Looking back on her early life with five older siblings, and a father who was frequently absent or inebriated, Alice described in her autobiography, A Bolton Childhood, how her mother supported the family: “We were brought up mainly out of her washtub earnings. Frequently I accompanied her to various better-off houses and sitting on the floor amongst a pile of dirty clothes played games and prattled aloud whilst she silently scrubbed shirts and mangled sheets.”

Foley’s autobiography and other memoirs written by working class women in the long 19th century is the subject of a talk by Sophie McGeevor, a PhD candidate in the Faculty of History, on Monday March 10. In her presentation, she will show how this niche literary genre can help to shine a light on millions of women’s lives and, in particular, illustrate how their time was spent in a mix of paid and unpaid roles, in the home and in the workplace.

She will argue that women’s roles as paid workers was largely determined by their unpaid work as mothers, and that access to childcare or the lack of it determined what paid work they could do. Without relatives to look after their children, women who lacked the money to pay for childcare were limited in the choice of paid work. Alice’s mother could bring Alice to her employer’s home, other mothers sought work which could be done from their own homes, or which could fit in around school hours – characteristics of flexible working that parents of young children today will recognise.

McGeevor is a member of a 30-strong research group – the Cambridge Group for the History of Population and Social Structure - which links the Faculty of History and Department of Geography.
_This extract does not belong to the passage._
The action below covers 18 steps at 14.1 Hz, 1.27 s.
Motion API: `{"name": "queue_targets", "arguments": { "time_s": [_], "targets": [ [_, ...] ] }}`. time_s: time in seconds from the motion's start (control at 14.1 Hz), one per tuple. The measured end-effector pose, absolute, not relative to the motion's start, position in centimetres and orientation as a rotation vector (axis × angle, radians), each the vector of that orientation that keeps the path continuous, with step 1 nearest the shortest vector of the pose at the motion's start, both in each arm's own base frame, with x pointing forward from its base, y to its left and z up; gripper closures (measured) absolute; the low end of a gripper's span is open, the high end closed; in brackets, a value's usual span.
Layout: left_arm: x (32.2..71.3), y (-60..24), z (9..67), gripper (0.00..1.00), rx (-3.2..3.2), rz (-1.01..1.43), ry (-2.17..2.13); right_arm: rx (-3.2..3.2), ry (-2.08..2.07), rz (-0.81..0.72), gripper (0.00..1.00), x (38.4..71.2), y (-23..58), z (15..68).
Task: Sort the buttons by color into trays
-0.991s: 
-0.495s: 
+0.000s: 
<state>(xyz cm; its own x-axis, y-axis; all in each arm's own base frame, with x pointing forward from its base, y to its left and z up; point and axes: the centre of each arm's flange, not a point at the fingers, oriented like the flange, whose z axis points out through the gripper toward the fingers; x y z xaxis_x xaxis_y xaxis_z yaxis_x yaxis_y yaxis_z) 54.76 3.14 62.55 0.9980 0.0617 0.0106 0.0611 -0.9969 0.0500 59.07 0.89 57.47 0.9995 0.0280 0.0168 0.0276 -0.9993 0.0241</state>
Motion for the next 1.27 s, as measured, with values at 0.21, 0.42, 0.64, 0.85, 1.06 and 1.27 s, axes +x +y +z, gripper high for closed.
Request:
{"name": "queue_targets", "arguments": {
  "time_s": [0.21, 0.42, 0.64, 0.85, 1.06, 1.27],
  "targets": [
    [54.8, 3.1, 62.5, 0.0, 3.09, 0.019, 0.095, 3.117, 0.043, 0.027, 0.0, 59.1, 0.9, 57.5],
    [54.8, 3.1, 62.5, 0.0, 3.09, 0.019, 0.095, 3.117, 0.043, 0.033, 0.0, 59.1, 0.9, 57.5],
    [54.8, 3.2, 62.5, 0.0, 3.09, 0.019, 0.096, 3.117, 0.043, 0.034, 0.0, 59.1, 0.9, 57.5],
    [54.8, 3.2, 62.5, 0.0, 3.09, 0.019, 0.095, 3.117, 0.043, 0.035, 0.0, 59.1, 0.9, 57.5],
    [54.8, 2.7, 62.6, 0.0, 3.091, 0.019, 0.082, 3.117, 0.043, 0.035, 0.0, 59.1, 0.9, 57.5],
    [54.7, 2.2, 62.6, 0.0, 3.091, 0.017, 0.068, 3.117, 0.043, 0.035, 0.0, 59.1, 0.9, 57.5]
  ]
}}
She is part of a project which is mapping the occupational structure of Britain from 1379 to 1911. In her presentation, she will explore the ways in which autobiographies can answer the seemingly straightforward question: how did working class women in the 19th century spend their time? 
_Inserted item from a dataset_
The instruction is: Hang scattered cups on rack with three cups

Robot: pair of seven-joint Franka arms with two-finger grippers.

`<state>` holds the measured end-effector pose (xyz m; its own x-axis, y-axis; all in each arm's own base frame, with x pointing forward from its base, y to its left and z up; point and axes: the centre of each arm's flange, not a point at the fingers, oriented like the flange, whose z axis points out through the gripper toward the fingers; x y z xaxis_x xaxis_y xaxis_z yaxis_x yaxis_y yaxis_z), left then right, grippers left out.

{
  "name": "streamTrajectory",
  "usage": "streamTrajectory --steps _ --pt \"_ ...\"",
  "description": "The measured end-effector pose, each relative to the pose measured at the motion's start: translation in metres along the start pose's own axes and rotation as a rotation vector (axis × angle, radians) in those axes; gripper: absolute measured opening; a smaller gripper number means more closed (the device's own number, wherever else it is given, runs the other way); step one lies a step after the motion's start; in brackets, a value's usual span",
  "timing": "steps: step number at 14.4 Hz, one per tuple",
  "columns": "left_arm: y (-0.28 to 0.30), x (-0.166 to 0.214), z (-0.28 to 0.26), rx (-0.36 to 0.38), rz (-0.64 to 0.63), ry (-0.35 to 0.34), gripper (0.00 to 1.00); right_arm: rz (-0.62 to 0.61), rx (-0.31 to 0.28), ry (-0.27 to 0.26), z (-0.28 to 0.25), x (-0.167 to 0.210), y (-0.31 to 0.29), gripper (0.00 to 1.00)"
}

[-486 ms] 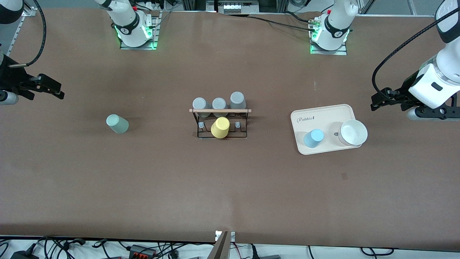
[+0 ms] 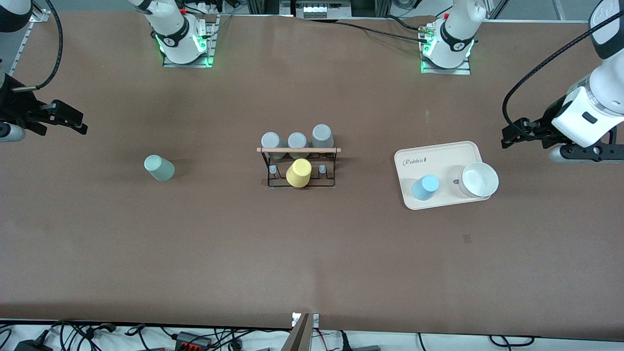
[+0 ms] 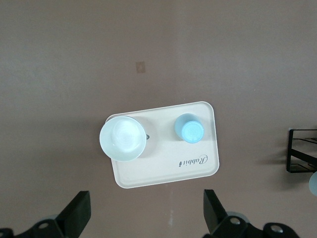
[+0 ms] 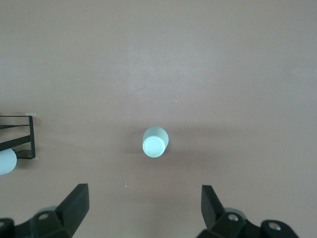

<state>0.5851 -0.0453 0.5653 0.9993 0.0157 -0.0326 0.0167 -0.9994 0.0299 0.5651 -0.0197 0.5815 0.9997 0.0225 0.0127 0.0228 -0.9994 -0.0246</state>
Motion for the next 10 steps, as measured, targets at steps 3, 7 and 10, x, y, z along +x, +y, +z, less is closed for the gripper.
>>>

“In the 21st century, government statisticians and social scientists routinely collect data on how men and women divide their time between paid work, unpaid work and leisure. This data is seen as crucial for understanding the economic role of the household, and individual household members, within the wider formal economy. However, with the exception of domestic servants, we know remarkably little about time-use before the 20th century,” said McGeever.

“This lack of information creates a big gap in our knowledge because a large proportion of the goods and services consumed and used by a single household may have been produced by the unpaid labour within that same household, typically the labour of women and children. Examples are goods such as hand-made clothes and home-cooked food and services such as the care of children, the sick and the elderly. These goods and services are completely invisible in historic estimates of GDP and this absence has significant consequences for our understanding of living standards in the past.”

One of the key sources for historians studying patterns of paid work is the census, first taken in 1801 in England and Wales and carried out every ten years since. While individual adult male occupations were first recorded in the 1831 census, it was not until 1851 that household heads were instructed to record married women’s occupations and only then, the instructions from 1851-1881 stated, if they were deemed to be ‘regularly employed’. This rule means that the part-time, seasonal and ‘odd jobs’ which may have constituted much of women’s work would not have been captured by the census. From the 1891 census onwards, the distinction between the recording of male and female occupations was apparently removed altogether; the householder’s instructions merely asked that ‘the occupations of women and children, if any, are to be stated as well as those of men’. However, the belief that the irregular paid work of women was not akin to an ‘occupation’ may have remained.

In a quest to fill this gap, McGeevor is examining 50 published autobiographies written by women born before 1900 and held by the British Library, that tell, in a variety of styles and viewpoints, the stories of women whose voices are seldom heard. Many were written as memoirs towards the end of their authors’ lives in order to tell the next generations what life was like. Over the course of the 19th century the British reading public was increasingly avid consumers of fictional and to a lesser extent non-fictional, tales of the life of the working poor, as demonstrated by the wide appeal of Charles Dickens’s novels and Henry Mayhew’s journalistic account, London Labour and the London Poor.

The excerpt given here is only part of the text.